**EXERCISE GOAL**
Return every line from the records below in which the word "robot" is found.

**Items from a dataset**
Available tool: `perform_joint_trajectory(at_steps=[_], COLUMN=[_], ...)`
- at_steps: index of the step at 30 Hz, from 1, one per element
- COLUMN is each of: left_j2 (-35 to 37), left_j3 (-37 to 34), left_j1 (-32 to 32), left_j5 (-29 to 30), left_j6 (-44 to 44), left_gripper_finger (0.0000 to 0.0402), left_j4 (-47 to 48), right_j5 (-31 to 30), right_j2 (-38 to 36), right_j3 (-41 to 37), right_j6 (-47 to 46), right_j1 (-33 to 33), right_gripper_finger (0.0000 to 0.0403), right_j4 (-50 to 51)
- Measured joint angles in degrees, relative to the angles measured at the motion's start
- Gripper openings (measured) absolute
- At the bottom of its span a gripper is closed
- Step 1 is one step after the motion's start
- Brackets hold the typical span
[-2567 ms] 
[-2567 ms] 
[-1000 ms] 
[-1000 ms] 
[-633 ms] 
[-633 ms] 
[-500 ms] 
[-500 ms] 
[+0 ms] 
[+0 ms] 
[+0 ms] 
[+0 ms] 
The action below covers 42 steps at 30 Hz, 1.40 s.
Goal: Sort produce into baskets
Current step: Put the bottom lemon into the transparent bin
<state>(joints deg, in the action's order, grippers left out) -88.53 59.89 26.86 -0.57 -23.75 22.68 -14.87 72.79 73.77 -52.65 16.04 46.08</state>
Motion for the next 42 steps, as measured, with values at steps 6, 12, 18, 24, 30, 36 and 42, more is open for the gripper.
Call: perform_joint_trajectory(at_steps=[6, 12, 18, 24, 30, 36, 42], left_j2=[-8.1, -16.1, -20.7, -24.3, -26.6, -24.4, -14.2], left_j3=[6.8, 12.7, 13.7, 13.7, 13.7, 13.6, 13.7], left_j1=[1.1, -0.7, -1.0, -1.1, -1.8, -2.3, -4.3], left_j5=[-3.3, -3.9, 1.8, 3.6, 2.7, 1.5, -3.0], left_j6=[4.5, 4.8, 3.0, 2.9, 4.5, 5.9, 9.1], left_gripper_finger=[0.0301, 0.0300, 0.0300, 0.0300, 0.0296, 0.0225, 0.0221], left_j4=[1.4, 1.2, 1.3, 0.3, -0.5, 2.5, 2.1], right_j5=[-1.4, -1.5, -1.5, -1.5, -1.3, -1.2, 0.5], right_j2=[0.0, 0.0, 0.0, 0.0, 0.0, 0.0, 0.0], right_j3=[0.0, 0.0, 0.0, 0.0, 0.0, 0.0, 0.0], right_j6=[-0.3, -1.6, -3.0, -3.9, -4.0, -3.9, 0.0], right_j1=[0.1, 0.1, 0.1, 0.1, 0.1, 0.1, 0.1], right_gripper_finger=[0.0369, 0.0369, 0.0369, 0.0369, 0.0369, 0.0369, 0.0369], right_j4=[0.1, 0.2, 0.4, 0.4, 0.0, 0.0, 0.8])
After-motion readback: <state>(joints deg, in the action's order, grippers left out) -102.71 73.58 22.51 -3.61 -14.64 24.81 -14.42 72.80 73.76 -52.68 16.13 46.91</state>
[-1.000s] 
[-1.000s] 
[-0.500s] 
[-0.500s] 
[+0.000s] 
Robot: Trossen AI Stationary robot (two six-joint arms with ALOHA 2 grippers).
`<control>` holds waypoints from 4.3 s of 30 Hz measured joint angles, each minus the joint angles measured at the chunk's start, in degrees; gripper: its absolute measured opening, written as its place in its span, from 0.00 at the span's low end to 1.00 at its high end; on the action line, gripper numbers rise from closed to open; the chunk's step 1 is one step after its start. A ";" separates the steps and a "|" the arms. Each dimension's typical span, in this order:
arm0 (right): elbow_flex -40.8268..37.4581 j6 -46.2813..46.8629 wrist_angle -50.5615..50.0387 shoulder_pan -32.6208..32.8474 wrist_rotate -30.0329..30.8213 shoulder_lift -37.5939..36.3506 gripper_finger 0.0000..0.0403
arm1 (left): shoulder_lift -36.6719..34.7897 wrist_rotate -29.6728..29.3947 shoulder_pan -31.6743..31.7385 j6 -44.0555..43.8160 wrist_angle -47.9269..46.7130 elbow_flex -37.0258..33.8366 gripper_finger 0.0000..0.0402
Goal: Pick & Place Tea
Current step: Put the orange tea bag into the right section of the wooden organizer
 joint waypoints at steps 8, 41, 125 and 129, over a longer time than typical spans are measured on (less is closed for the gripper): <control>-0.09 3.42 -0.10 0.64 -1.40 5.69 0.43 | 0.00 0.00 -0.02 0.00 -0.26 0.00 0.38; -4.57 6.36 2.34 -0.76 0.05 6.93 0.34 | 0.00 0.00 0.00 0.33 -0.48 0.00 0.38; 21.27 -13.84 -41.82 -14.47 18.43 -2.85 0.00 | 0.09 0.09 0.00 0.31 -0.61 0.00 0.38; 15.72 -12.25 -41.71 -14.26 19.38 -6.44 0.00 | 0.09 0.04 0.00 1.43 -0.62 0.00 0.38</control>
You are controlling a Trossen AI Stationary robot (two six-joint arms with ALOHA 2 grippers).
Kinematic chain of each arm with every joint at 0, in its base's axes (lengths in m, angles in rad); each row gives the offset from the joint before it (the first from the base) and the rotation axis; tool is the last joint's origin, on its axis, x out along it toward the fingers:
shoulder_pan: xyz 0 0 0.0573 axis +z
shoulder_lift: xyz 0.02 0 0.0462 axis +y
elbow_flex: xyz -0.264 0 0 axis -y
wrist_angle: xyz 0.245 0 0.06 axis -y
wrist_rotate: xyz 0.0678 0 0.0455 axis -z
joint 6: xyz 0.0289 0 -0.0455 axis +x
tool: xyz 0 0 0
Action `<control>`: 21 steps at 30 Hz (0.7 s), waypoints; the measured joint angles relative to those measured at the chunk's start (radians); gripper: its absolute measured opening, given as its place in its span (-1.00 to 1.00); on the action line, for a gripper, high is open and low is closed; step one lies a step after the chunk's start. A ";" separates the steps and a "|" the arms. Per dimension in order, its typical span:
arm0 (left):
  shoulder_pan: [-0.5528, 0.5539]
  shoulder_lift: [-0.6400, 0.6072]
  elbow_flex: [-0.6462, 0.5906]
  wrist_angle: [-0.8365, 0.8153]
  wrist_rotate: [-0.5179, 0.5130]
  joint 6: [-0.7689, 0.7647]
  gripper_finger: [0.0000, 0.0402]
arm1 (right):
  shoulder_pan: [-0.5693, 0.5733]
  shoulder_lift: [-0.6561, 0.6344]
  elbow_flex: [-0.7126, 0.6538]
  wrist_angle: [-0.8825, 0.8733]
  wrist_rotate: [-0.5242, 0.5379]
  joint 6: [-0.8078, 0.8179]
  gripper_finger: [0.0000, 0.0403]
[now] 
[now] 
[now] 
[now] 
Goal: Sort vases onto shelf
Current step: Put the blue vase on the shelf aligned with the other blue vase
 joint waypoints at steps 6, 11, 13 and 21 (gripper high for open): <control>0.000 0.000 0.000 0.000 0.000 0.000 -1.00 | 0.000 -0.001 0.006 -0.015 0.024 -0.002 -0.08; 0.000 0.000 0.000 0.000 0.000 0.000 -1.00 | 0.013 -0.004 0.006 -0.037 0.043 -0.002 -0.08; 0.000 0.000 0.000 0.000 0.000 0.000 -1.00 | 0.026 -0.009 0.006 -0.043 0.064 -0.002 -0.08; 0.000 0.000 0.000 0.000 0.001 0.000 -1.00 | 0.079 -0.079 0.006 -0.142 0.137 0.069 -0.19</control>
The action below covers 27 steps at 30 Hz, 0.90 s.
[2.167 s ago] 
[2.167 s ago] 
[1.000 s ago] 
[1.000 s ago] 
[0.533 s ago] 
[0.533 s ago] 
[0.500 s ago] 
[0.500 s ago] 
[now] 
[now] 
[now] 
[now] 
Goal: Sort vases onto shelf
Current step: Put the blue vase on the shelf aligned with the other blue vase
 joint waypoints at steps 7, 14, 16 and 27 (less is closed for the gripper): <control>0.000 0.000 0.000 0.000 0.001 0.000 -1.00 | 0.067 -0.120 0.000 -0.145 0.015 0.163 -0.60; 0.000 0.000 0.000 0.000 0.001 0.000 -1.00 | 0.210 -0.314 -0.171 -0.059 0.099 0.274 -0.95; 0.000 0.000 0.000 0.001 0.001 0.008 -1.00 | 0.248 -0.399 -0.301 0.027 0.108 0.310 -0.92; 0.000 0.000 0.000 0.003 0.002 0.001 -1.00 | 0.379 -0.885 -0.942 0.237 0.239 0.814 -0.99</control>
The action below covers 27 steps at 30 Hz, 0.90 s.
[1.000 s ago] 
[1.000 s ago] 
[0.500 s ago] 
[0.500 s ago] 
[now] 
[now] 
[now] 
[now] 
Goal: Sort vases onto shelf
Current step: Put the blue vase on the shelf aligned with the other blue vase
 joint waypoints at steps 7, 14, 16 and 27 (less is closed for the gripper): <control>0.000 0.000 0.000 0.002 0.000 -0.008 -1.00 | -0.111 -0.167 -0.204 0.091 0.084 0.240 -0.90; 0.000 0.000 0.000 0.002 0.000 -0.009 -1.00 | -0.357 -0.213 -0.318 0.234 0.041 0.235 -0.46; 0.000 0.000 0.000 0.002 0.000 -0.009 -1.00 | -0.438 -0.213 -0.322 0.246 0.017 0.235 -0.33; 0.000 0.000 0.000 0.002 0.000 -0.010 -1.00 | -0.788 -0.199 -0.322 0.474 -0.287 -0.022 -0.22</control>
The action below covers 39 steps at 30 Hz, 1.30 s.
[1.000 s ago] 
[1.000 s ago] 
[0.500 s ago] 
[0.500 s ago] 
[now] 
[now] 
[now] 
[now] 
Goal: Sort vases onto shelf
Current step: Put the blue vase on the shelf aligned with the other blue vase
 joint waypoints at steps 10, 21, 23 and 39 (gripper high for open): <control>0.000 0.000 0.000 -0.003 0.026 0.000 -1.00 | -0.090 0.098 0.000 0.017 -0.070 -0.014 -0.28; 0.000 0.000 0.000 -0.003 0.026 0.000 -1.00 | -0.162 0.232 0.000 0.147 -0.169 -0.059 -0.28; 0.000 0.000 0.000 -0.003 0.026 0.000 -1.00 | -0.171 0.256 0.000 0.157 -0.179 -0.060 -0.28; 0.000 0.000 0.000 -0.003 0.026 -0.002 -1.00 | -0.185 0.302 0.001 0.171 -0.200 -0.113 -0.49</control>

**SOLUTION**
Robot: Trossen AI Stationary robot (two six-joint arms with ALOHA 2 grippers).
You are controlling a Trossen AI Stationary robot (two six-joint arms with ALOHA 2 grippers).

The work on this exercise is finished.